Hence, we find Jesus teaching, "But I say to you, do not swear at all: neither by heaven, for it is God's throne; nor by the earth, for it is His footstool; nor by Jerusalem, for it is the city of the great King. Nor shall you swear by your head, because you cannot make one hair white or black. But let your 'Yes' be 'Yes,' and your 'No,' 'No.' For whatever is more than these is from the evil one" (Matthew 5:34-37). Satan is the father of liars (John 8:44) and it is because of him that men do not trust each other's statements. We should not feel the need to invoke the name of God to prove our truthfulness, nor should we demand it of others.

When people use the name of God to lend credence to their word and, yet, when all is said and done you still don't know if they meant what they said, then the usage of God's name has become worthless. Worse, when God's name is used to back up a promise that is not kept, God's name was used to support a lie. Is it a wonder that God gets upset over such matters? "'These are the things you shall do: speak each man the truth to his neighbor; give judgment in your gates for truth, justice, and peace; let none of you think evil in your heart against your neighbor; and do not love a false oath. For all these are things that I hate,' says the LORD" (Zechariah 8:16-17).

Polluting God's Name

"When they came to the nations, wherever they went, they profaned My holy name - when they said of them, 'These are the people of the LORD, and yet they have gone out of His land.' But I had concern for My holy name, which the house of Israel had profaned among the nations wherever they went. Therefore say to the house of Israel, 'Thus says the Lord GOD: "I do not do this for your sake, O house of Israel, but for My holy name's sake, which you have profaned among the nations wherever you went"'" (Ezekiel 36:20-23).

Because of Israel's sins, God drove them out of the land of Canaan. Yet, when people shook their heads and wondered why their God did not protect them, the Israelites did not admit their fault. Instead, they told people that their destruction was God's doing. In other words they impugned the God's just dealings with them (Malachi 2:17; 3:13-14).

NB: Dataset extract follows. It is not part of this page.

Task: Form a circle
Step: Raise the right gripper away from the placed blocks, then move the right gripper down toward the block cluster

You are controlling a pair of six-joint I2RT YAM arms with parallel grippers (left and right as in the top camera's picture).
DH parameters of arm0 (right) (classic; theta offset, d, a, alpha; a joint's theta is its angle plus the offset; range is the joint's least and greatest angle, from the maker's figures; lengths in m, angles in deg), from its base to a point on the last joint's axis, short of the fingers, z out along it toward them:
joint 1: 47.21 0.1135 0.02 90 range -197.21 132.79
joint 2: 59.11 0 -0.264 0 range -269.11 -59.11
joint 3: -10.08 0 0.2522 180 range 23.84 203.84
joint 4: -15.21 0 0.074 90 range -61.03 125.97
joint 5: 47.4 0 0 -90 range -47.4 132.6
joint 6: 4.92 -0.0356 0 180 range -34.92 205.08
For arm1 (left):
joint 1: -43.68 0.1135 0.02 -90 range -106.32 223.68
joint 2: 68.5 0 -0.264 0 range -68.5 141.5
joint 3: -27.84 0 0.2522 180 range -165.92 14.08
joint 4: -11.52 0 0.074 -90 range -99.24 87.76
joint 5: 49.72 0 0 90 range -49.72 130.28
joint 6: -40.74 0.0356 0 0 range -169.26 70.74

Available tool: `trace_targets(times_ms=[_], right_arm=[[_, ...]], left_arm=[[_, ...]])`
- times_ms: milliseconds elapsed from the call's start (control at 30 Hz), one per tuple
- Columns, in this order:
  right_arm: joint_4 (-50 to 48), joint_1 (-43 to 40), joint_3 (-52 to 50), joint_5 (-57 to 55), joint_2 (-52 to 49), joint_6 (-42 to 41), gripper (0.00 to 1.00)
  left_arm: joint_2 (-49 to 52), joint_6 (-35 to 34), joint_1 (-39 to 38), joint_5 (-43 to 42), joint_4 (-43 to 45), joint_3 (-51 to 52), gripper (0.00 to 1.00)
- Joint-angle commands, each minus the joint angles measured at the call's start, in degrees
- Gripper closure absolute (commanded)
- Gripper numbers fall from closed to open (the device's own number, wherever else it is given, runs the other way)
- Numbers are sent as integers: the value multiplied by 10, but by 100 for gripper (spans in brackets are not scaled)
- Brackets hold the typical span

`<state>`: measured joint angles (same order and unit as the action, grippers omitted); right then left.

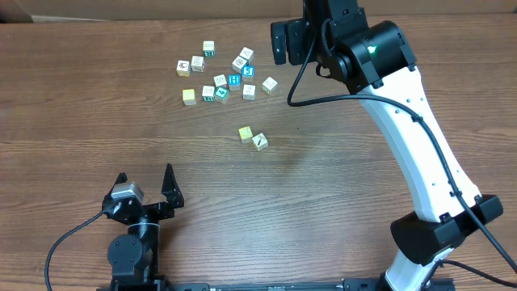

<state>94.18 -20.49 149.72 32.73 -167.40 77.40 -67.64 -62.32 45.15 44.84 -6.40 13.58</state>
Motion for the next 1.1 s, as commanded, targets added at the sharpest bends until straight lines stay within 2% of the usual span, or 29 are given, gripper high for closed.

Have you seen a child try to shift blame? "Why did you do that?" "Johnnie told me to!" The child is trying to save his reputation by smearing the reputation of Johnnie. This is what Israel did with God. It is also what the Jews did with Jesus. They refused to believe that Jesus was doing God's will, so they denigrated Jesus' miracles (Matthew 12:22-37). By degrading God's work, they polluted God's name.

God's name is polluted when people claim to worship him, but then offer less than their best. "A son honors his father, and a servant his master. If then I am the Father, where is My honor? And if I am a Master, where is My reverence? Says the LORD of hosts to you priests who despise My name. Yet you say, 'In what way have we despised Your name?' You offer defiled food on My altar. But say, 'In what way have we defiled You?' By saying, 'The table of the LORD is contemptible.' And when you offer the blind as a sacrifice, is it not evil? And when you offer the lame and sick, is it not evil? Offer it then to your governor! Would he be pleased with you? Would he accept you favorably?" says the LORD of hosts" (Malachi 1:6-8).

Christians need to be careful of this. We wear the name of Christ. "Christian" means a follower of Christ. But when a Christian lies, cheats, or steals, he is harming the reputation of both himself and the One he claims to be obeying (Romans 6:1-2; I John 3:9; I Peter 4:1-3).

 

Let us give true honor to God by not taking His holy name in vain.